A familiar kind of room
About fifteen years ago, early in my career, I found myself sitting in a boardroom trying to explain a shift in customer behaviour that nobody else in the room seemed particularly concerned about.
The specifics are almost irrelevant now. The platforms have changed, the technology has evolved, and the language surrounding digital transformation has become far more sophisticated than it was back then. But the underlying pattern has stayed remarkably consistent.
At the time, I had been watching the early growth of platforms like LinkedIn with genuine interest. Not because I thought they would suddenly replace relationships or completely reinvent B2B sales overnight, but because they represented something much bigger that I don’t think many businesses had fully recognised yet: a shift in how people were beginning to access information, form opinions, and build trust long before speaking to a supplier.
I remember walking into that meeting convinced I had something important to contribute. I had done the research properly. I could already see subtle behavioural changes emerging, particularly around how buyers were starting to educate themselves independently and how much more control they suddenly had over their own discovery process.
Around the table sat experienced, successful sales leaders who had built strong businesses through relationships, reputation, proximity, and trust. And to be clear, there was absolutely nothing wrong with that model. In many ways, it had been incredibly effective for a very long time.

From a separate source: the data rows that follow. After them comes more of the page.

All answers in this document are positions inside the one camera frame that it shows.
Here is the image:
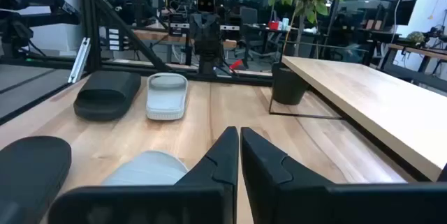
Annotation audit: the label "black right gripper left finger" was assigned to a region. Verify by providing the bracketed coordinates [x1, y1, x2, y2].
[47, 126, 240, 224]

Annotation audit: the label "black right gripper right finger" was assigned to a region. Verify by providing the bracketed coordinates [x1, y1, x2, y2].
[240, 127, 447, 224]

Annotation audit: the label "grey slide sandal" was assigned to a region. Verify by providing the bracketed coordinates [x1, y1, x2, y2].
[145, 73, 189, 121]
[101, 149, 189, 187]

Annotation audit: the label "black slide sandal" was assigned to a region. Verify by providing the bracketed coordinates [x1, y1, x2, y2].
[73, 70, 142, 122]
[0, 135, 73, 224]

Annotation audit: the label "wooden shelf black metal legs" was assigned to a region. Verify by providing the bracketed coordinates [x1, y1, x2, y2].
[268, 55, 447, 183]

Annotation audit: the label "black office chair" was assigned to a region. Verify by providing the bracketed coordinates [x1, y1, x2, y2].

But what struck me, even then, was how uniform the thinking in the room felt.
Not simply in appearance, although the visual sameness of the room certainly reinforced it, but in perspective. There was a shared assumption about how customers behaved, how influence worked, and what “serious business” was supposed to look like.
I remember sitting there thinking that there was an entire group of customers they didn’t even realise they were overlooking.

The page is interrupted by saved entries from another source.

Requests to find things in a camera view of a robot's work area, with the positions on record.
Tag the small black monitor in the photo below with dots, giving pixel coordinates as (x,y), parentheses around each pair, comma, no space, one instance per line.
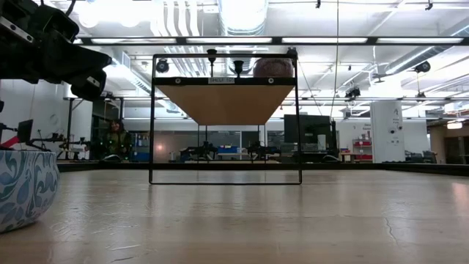
(25,131)

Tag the person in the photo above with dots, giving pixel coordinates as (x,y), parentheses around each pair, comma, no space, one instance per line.
(116,141)

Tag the black ceiling spotlight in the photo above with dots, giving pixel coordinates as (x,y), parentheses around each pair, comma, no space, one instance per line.
(423,67)
(162,66)

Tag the silver ceiling air duct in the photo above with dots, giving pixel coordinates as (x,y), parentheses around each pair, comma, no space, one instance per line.
(243,16)

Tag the red storage rack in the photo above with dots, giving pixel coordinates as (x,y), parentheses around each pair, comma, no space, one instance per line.
(362,150)

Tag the blue white patterned pot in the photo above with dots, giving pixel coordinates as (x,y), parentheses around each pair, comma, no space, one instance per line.
(25,187)

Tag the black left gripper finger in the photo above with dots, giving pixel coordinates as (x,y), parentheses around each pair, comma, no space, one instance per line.
(89,86)
(86,60)

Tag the tall black candlestick holder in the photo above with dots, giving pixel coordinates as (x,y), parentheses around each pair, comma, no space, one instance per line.
(212,55)

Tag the short black candlestick holder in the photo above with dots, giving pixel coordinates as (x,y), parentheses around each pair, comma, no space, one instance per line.
(238,66)

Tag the white shelf label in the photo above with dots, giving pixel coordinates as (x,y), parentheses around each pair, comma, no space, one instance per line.
(221,80)

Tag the white square column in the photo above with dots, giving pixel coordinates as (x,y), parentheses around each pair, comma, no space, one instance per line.
(387,132)

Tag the large black monitor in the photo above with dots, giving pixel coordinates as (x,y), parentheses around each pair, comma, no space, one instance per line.
(308,128)

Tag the black metal rig frame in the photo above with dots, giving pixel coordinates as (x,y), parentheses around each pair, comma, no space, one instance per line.
(366,168)

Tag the blue storage bin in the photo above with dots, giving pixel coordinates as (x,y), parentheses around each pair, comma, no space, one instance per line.
(227,149)

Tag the red speckled round pot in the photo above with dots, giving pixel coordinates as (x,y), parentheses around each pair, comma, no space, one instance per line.
(273,67)

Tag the wooden shelf with black frame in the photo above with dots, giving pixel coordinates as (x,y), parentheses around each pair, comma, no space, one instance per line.
(227,104)

Not because those customers were hidden, but because they didn’t behave in familiar ways.
They weren’t waiting for introductions. They weren’t spending afternoons on golf courses. They weren’t relying on salespeople to shape their earliest impressions. They were quietly researching, comparing, learning, and forming opinions independently, long before most businesses even realised they existed.
And when I raised it, the response was calm, measured, and entirely unsurprising.
“That’s not how our customers buy.”
The danger was never the technology
There was no hostility in it. If anything, it was confidence. Confidence built on years of success, proven models, established relationships, and repeatable ways of working. At the time, I remember leaving the room frustrated. Looking back now, I see something more complicated sitting underneath it.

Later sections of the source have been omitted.